**Data section:**
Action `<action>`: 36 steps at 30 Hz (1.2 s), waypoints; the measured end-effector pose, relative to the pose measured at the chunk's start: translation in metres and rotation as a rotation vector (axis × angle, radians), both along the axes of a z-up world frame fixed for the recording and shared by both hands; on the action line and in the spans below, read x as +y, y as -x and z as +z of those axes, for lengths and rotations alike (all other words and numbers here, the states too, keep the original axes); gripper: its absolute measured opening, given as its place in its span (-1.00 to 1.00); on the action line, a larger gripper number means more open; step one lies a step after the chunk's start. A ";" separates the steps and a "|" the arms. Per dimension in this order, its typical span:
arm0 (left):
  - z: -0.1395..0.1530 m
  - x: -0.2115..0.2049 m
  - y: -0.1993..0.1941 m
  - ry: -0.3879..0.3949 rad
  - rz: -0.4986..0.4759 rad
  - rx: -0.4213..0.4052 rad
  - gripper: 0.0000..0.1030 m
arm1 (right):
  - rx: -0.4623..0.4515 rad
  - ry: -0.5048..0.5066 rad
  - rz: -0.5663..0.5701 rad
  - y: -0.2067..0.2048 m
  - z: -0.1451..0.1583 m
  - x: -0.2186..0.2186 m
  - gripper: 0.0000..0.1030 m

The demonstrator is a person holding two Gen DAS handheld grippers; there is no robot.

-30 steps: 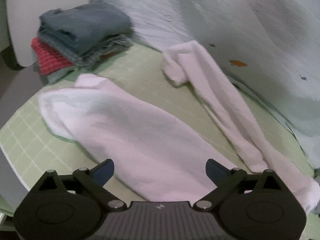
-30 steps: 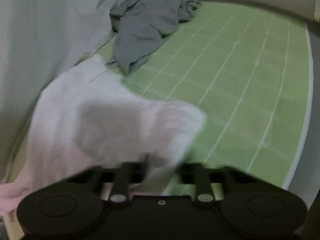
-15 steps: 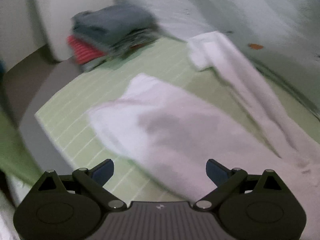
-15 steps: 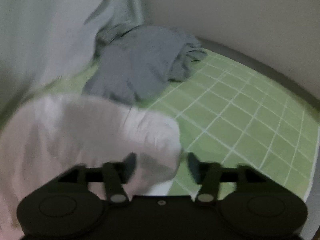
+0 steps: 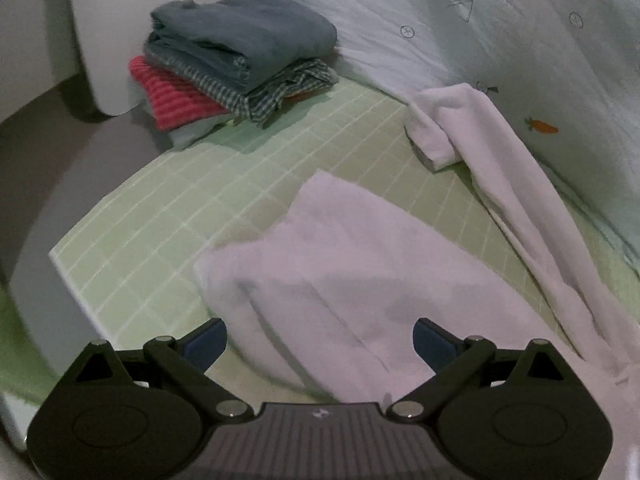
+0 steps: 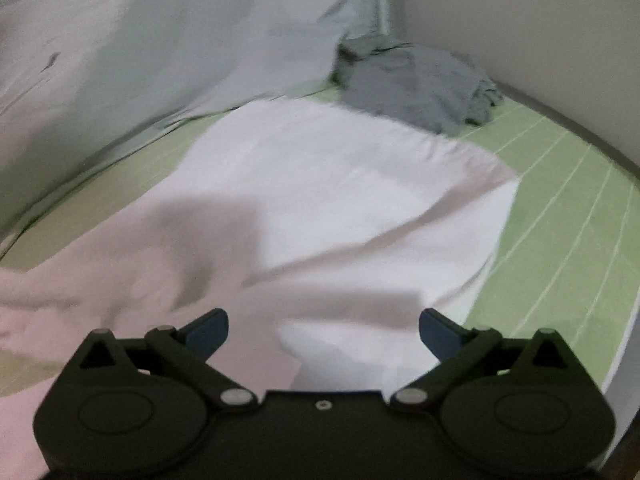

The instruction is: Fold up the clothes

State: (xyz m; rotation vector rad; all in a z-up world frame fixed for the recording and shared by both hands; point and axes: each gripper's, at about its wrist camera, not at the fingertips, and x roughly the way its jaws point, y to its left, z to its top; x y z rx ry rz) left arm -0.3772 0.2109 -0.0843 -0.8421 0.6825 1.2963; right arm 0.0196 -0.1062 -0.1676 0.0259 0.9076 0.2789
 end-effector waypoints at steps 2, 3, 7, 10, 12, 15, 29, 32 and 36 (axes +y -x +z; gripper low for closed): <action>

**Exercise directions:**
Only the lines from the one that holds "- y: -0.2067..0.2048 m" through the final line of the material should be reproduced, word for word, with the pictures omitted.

**Your solution:**
  - y: -0.2067..0.2048 m
  - z: -0.1451..0.1583 m
  - x: -0.2186..0.2186 m
  - gripper: 0.0000..0.1030 m

The demonstrator is a person holding two Gen DAS handheld grippers; there is no robot.

-30 steps: 
-30 steps: 
-15 steps: 
-15 steps: 
+0 steps: 
+0 steps: 

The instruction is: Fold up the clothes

State: (xyz m; rotation vector rad; all in a z-up world frame fixed for the recording and shared by both hands; point and axes: each gripper's, at about its wrist camera, not at the fingertips, and x roughly the way its jaws point, y to its left, z to its top; x y z rx ry rz) left arm -0.3772 0.2109 -0.0843 -0.8421 0.6825 1.2963; right arm 0.0196 -0.1062 -0.1676 0.0259 0.9076 0.2789
 end-effector waypoints at steps 2, 3, 7, 10, 12, 15, 29, 32 and 36 (axes +y -x +z; gripper low for closed): <action>

What came before is the complete response.